● **REQUIREMENT**: Transcribe the listing from its top line through the line with "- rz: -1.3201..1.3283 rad". Keep it exact, both ends included, and add nothing.
================================
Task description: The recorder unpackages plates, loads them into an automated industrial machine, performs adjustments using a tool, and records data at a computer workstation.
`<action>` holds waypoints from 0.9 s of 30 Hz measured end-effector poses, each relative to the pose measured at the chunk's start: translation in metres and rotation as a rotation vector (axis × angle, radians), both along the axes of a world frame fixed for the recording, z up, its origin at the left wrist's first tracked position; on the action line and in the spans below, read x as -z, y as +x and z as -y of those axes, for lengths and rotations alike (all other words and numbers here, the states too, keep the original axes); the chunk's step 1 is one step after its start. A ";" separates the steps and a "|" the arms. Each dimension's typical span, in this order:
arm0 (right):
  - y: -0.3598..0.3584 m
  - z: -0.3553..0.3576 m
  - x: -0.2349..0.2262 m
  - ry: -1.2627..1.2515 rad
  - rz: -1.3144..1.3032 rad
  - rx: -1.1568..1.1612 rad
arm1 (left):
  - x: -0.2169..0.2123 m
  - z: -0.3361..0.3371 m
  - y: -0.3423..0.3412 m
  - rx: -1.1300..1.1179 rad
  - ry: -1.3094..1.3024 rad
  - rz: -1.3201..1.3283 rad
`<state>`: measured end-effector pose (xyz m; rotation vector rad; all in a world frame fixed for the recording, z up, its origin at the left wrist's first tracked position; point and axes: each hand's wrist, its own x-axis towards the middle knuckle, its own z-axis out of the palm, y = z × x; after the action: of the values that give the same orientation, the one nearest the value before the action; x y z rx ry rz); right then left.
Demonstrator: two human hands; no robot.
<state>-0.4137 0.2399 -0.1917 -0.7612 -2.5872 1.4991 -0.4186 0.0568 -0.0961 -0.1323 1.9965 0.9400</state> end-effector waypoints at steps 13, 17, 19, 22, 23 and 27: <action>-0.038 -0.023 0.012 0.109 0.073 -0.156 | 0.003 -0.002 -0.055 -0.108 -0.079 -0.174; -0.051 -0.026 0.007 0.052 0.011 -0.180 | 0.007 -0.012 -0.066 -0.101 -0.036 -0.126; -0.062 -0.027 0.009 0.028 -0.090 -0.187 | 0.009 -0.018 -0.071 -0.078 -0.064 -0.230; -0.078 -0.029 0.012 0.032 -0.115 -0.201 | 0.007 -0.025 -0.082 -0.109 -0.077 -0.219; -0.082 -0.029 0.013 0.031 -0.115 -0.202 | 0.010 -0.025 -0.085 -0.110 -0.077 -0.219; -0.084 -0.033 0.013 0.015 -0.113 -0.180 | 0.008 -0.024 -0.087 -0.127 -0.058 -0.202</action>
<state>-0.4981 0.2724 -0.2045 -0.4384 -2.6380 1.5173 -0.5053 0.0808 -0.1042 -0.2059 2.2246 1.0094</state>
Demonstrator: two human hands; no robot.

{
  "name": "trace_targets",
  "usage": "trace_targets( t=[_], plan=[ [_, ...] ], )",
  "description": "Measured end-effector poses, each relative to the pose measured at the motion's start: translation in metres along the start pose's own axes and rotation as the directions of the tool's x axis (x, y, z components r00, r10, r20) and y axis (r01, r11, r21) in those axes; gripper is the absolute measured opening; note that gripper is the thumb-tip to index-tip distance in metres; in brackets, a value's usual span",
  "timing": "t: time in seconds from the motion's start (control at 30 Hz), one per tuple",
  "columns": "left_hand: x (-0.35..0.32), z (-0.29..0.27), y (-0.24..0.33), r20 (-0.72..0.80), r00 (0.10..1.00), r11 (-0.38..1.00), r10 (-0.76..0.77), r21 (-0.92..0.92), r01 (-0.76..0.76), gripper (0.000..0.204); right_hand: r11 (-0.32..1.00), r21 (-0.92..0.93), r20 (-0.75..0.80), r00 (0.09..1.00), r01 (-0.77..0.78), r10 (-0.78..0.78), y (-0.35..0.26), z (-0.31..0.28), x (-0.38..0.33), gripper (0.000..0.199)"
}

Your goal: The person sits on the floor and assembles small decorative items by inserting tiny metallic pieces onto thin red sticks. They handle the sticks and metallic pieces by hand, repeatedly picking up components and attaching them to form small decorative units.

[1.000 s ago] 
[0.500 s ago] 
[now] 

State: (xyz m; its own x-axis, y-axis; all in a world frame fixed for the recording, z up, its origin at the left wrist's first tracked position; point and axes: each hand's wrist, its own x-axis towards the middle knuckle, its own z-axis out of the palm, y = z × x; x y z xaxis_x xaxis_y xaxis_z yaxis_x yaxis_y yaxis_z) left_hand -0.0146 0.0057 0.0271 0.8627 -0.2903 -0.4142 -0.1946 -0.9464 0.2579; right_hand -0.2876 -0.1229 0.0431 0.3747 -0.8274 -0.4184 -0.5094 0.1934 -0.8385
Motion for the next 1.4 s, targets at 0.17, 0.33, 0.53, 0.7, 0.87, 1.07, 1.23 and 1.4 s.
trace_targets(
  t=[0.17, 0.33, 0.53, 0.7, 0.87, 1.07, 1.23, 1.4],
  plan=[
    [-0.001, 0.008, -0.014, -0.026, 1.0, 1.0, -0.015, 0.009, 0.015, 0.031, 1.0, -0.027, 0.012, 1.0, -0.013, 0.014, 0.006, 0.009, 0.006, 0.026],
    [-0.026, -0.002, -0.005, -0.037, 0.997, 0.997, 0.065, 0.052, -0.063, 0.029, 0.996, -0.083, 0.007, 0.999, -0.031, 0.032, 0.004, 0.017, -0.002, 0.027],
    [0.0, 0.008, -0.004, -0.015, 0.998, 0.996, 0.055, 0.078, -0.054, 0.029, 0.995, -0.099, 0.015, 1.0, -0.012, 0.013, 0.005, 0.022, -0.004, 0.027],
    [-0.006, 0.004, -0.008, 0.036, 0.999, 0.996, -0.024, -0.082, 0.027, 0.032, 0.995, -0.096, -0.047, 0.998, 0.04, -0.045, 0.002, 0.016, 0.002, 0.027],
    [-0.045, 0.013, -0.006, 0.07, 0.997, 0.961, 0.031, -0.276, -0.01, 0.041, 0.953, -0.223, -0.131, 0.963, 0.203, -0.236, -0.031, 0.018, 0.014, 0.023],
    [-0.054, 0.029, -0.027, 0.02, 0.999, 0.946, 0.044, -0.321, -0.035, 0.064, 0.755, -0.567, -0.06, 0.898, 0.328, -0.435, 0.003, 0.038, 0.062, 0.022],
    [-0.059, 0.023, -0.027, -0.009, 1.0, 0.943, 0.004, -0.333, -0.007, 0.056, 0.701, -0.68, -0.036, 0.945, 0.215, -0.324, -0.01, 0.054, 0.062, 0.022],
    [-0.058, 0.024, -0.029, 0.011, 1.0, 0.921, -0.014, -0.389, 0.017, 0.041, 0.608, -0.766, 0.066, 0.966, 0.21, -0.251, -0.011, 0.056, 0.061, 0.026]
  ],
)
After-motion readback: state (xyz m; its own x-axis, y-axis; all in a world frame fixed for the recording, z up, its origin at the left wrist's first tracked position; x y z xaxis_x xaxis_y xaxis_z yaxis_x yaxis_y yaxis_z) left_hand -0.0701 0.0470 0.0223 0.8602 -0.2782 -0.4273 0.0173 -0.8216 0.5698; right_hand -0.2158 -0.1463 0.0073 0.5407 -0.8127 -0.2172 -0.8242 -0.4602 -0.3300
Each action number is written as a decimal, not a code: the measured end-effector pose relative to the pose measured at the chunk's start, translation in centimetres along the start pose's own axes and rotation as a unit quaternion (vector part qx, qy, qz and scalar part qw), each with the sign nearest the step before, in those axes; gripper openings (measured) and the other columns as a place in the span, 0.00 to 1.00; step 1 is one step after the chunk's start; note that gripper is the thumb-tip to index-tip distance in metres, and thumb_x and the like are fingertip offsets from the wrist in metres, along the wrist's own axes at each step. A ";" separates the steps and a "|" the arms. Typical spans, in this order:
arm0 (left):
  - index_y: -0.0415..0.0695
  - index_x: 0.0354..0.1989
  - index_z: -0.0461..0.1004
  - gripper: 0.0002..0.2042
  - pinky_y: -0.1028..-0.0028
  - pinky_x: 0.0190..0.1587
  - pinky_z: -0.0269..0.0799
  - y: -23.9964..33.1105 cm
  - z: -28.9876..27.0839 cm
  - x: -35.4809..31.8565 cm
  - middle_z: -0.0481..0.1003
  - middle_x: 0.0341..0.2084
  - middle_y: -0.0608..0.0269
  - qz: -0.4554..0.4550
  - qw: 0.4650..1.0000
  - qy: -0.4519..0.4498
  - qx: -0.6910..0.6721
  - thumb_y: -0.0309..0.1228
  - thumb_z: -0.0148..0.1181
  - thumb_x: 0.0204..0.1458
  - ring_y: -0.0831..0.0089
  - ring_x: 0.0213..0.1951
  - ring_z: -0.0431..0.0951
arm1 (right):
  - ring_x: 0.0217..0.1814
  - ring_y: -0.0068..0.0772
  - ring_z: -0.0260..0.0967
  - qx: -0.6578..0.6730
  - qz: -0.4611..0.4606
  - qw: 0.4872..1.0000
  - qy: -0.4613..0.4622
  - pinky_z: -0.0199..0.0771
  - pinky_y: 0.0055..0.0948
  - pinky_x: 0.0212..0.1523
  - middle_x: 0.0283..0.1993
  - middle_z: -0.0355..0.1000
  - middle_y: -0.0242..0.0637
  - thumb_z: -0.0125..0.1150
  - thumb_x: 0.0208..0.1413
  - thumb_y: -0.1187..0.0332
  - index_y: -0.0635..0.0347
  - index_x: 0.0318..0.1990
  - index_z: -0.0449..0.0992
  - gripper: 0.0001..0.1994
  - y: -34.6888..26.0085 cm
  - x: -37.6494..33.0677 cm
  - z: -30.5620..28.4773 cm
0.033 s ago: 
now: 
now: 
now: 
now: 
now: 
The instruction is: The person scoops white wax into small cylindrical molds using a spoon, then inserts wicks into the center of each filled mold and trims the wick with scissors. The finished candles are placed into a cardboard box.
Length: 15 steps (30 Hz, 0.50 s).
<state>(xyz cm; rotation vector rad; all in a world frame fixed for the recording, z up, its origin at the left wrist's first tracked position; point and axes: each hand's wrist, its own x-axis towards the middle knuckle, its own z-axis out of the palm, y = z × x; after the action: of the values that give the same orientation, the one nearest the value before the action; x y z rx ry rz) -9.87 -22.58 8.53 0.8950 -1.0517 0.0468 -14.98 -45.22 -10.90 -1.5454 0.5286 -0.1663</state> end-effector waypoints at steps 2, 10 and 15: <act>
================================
● **RESPONSE TO THIS EXERCISE**:
Task description: The recorder unpackages plates, loads them into an automated industrial machine, performs adjustments using a tool, and records data at a computer workstation.
`<action>` holds waypoints from 0.9 s of 30 Hz measured end-effector poses, each relative to the pose measured at the chunk's start: translation in metres and rotation as a rotation vector (axis × angle, radians), both along the axes of a world frame fixed for the recording, z up, its origin at the left wrist's first tracked position; on the action line and in the spans below, read x as -z, y as +x and z as -y of those axes, for lengths and rotations alike (all other words and numbers here, the states too, keep the original axes); the chunk's step 1 is one step after its start. A ";" separates the steps and a "|" the arms. Each dimension's typical span, in this order:
arm0 (right):
  - y: -0.3598..0.3584 m
  - z: -0.3553..0.3576 m
  - x: -0.2349..0.2262 m
  - ry: -1.2627..1.2515 rad
  - rz: -1.3144..1.3032 rad
  - rx: -1.1568..1.1612 rad
arm1 (left):
  - x: -0.2169..0.2123 m
  - z: -0.3361..0.3371 m
  - y: -0.3423..0.3412 m
  - rx: -1.1300..1.1179 rad
  - ry: -1.3094..1.3024 rad
  - rz: -1.3201..1.3283 rad

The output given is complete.